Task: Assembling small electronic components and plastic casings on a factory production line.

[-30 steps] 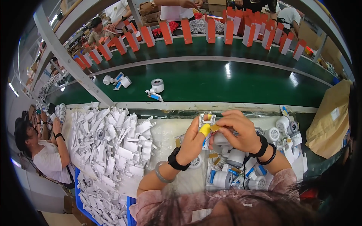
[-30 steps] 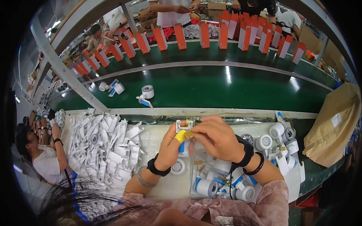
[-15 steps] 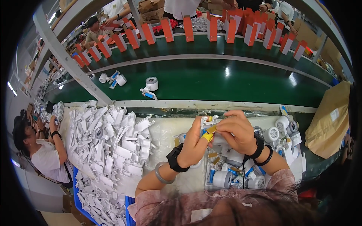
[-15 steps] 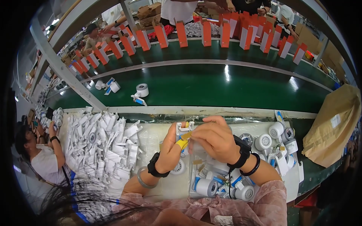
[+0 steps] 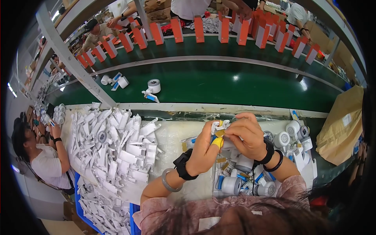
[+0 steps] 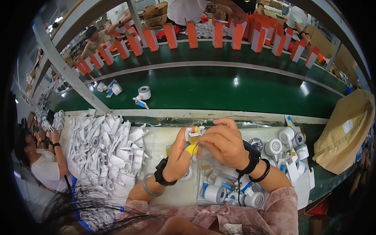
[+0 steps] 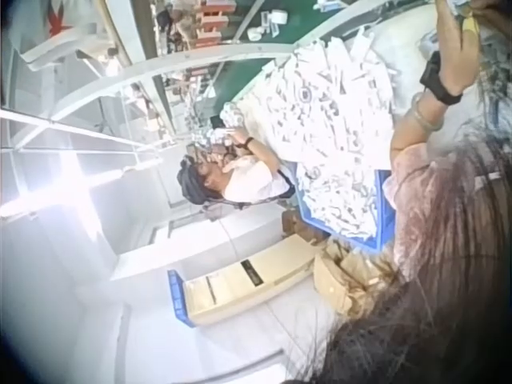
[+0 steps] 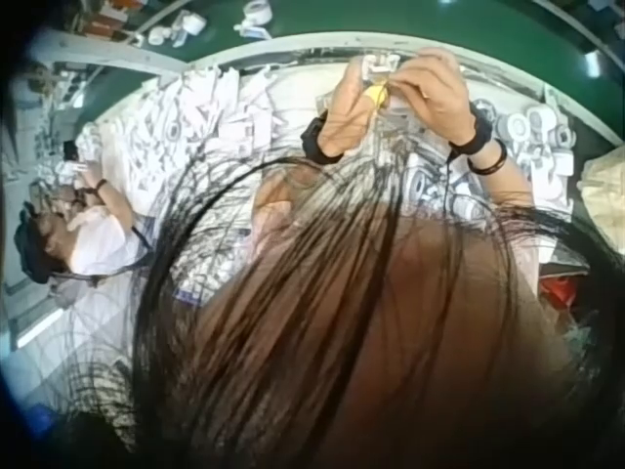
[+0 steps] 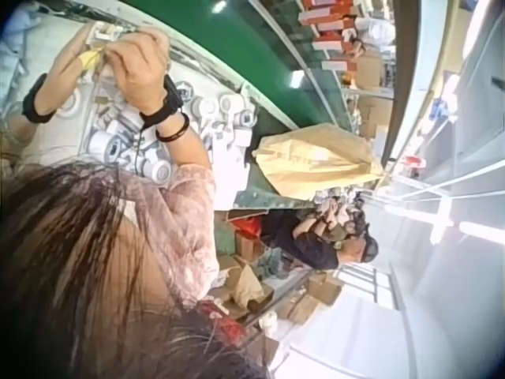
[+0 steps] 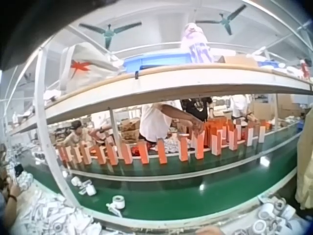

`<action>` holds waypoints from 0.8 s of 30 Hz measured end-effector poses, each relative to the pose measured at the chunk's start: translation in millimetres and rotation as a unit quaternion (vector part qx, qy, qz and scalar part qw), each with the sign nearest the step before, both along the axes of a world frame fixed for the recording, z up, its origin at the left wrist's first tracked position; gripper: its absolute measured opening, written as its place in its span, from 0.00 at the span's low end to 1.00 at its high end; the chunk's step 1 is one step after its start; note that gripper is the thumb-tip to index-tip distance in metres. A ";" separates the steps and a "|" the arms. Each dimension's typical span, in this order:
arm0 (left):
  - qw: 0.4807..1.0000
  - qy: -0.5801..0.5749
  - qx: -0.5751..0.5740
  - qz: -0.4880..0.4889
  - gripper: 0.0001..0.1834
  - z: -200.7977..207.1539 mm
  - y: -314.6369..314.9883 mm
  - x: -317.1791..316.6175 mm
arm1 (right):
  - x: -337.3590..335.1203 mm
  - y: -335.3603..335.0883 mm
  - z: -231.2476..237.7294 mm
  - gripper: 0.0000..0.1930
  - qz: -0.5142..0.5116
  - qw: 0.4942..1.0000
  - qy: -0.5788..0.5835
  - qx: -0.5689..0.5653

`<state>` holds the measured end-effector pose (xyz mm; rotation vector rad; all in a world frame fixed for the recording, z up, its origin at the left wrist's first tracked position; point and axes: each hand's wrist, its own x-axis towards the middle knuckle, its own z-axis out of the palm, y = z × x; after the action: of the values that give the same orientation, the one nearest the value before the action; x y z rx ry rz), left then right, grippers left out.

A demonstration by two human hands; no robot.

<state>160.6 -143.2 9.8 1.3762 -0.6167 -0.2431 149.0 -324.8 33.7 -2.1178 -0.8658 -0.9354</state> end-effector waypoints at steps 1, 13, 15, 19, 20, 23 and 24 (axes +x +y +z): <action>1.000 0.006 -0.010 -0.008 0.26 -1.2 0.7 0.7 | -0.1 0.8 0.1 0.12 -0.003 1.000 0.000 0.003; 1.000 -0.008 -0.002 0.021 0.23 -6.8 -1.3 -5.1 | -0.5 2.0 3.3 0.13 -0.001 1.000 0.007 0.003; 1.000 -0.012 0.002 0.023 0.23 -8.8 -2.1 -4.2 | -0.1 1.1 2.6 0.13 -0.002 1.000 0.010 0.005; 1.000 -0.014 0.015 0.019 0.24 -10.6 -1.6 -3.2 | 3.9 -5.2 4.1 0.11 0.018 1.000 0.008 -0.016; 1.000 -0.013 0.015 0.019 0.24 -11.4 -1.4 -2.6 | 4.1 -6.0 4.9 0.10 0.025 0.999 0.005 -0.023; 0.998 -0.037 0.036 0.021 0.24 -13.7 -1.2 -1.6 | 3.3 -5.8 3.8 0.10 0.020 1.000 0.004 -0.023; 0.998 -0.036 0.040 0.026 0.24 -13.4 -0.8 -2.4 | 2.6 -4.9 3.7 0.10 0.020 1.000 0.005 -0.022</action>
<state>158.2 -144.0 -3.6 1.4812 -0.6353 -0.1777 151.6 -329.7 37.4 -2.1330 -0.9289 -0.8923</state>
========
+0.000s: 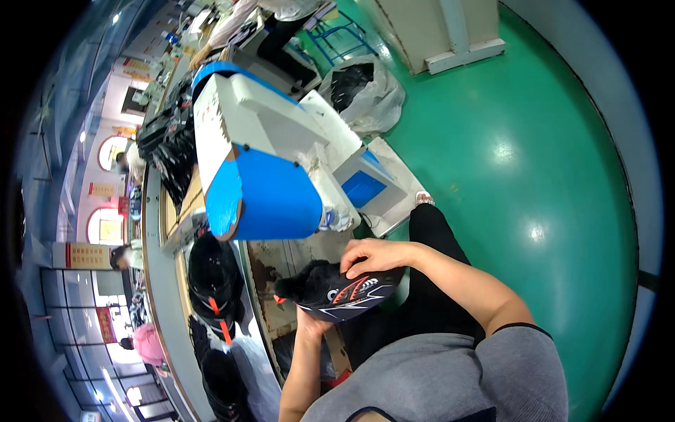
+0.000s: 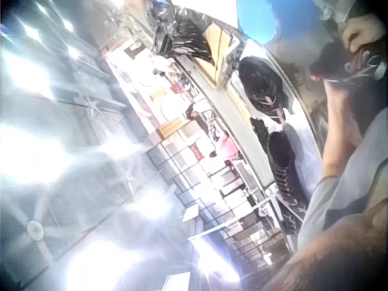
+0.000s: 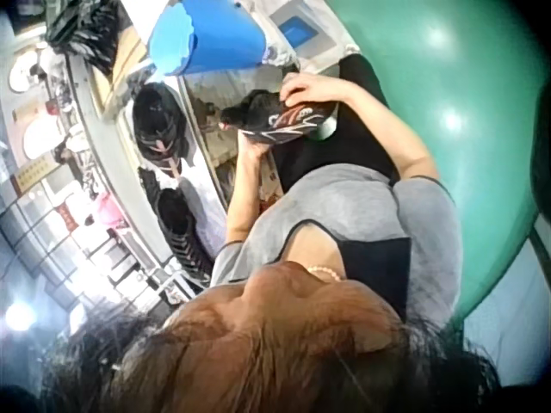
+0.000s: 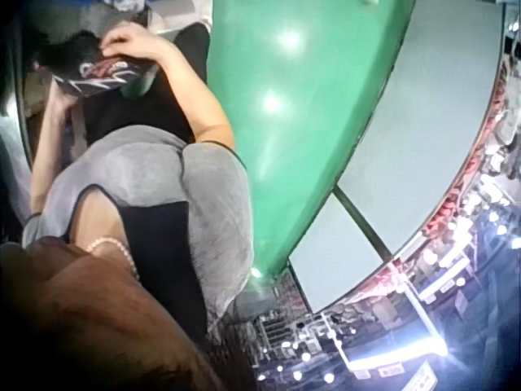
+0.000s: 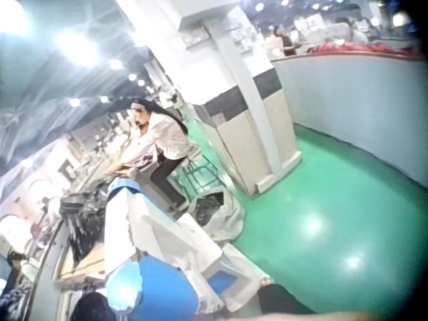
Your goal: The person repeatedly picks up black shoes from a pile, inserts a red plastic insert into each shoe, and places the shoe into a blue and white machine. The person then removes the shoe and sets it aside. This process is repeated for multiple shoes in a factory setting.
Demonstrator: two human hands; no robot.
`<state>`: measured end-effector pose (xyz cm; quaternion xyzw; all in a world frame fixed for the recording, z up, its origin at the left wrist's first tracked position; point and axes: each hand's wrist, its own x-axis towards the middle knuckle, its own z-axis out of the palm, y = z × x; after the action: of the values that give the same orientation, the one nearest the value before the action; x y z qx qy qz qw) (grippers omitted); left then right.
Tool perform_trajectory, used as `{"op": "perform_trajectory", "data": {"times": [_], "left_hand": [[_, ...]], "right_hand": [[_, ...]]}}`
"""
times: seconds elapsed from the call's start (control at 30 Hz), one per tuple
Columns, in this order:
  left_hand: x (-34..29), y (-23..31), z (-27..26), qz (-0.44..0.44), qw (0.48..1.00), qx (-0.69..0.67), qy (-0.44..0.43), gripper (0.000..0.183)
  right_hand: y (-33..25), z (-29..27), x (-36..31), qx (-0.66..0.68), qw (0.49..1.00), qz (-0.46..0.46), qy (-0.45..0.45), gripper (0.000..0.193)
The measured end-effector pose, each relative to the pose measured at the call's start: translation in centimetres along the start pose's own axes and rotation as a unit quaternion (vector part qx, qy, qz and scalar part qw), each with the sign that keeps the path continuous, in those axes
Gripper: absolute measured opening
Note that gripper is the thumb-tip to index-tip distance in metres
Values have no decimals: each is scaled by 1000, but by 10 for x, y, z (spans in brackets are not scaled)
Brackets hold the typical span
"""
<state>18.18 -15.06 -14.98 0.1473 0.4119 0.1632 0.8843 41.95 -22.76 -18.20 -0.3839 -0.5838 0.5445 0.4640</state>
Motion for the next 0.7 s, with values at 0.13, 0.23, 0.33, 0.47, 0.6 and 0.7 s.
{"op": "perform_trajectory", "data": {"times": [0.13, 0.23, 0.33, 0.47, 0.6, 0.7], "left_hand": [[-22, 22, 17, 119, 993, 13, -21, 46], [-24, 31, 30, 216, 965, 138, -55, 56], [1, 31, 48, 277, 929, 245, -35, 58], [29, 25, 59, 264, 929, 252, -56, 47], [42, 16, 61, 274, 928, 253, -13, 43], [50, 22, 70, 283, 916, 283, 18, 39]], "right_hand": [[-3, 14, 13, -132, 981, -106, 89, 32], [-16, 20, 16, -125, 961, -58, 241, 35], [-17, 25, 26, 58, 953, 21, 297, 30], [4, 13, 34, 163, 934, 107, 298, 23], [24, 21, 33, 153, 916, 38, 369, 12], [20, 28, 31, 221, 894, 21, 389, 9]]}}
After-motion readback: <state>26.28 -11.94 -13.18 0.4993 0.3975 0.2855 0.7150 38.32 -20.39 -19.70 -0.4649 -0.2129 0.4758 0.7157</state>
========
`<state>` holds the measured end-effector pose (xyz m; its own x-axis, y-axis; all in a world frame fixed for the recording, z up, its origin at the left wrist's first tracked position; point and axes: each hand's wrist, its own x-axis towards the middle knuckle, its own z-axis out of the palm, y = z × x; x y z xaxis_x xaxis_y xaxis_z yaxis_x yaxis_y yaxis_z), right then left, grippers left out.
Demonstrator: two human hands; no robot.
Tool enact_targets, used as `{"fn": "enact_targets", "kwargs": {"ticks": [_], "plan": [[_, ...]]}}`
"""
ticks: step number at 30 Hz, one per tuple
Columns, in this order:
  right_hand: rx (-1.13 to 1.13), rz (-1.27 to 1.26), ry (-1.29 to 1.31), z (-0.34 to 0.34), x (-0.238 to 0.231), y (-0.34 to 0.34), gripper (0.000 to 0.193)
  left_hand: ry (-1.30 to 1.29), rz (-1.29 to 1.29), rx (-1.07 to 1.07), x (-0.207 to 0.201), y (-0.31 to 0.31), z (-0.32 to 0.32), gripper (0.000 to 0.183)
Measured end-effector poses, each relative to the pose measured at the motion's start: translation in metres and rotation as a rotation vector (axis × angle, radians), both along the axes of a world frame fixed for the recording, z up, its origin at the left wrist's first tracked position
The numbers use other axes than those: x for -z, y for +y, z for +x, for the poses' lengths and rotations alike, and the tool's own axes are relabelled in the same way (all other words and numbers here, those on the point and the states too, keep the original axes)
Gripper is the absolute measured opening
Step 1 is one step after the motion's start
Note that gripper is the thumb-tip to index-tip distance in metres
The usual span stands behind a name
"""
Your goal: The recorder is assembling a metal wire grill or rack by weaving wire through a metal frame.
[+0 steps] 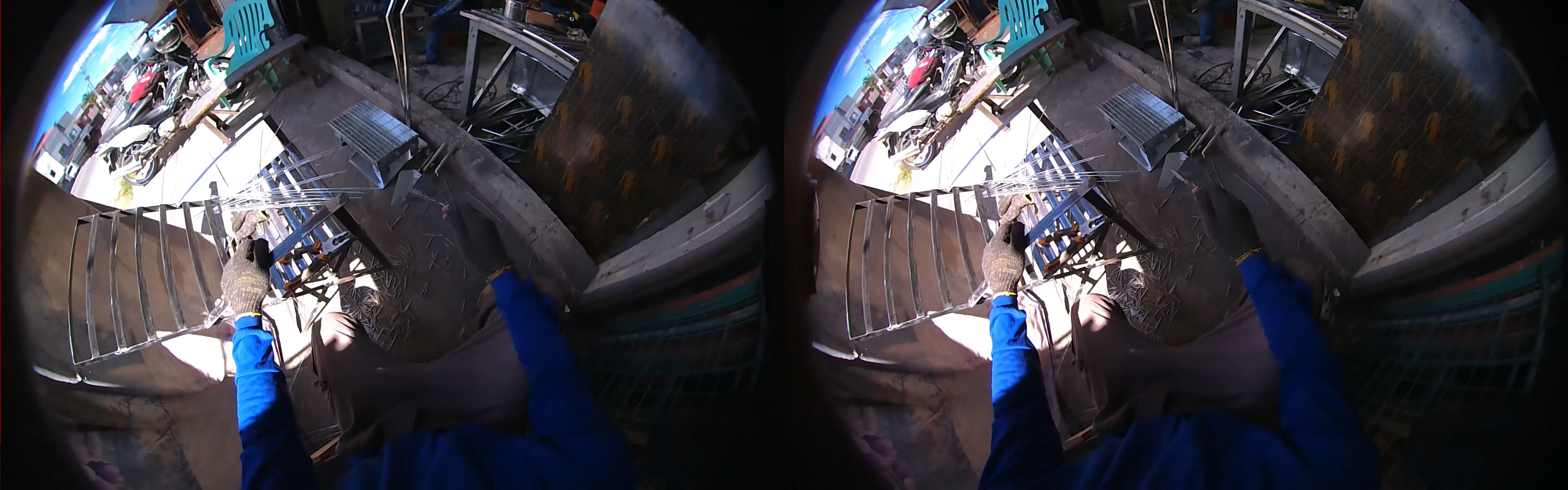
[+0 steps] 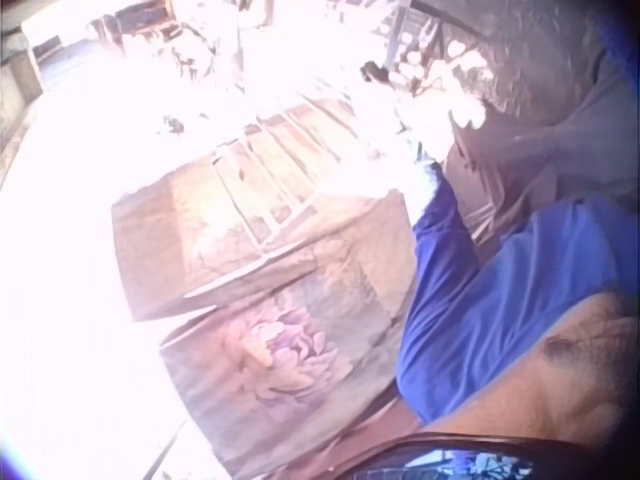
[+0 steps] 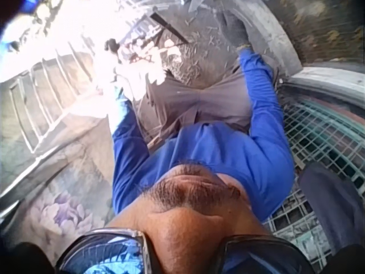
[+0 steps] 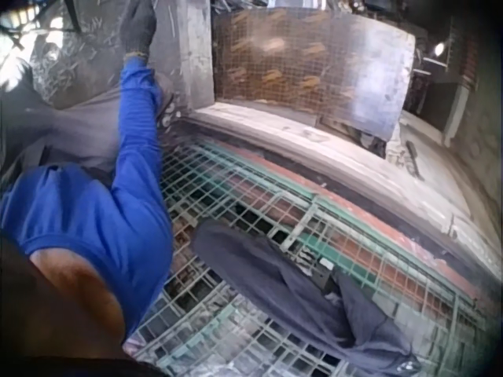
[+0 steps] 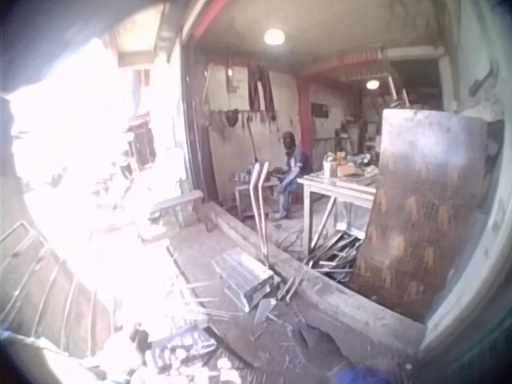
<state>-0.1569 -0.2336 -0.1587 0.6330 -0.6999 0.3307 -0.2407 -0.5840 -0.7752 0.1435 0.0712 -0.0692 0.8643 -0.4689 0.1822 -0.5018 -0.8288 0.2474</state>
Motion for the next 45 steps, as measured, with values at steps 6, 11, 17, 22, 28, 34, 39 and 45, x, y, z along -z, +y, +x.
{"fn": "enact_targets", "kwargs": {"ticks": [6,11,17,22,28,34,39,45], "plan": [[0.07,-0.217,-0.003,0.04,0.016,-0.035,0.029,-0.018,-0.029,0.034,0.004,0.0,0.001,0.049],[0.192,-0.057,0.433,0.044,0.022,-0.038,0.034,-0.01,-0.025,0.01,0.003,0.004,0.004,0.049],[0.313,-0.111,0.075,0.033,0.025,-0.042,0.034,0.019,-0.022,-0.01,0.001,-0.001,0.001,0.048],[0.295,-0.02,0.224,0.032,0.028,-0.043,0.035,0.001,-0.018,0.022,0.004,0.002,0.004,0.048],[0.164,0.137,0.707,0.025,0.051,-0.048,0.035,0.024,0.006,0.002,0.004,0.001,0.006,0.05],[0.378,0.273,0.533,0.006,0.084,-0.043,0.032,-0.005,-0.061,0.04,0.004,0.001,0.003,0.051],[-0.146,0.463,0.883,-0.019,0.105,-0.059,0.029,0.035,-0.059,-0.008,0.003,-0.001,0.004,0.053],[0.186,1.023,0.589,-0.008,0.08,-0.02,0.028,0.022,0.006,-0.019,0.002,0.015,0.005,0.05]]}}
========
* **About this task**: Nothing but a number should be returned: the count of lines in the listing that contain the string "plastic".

* **Task solution**: 2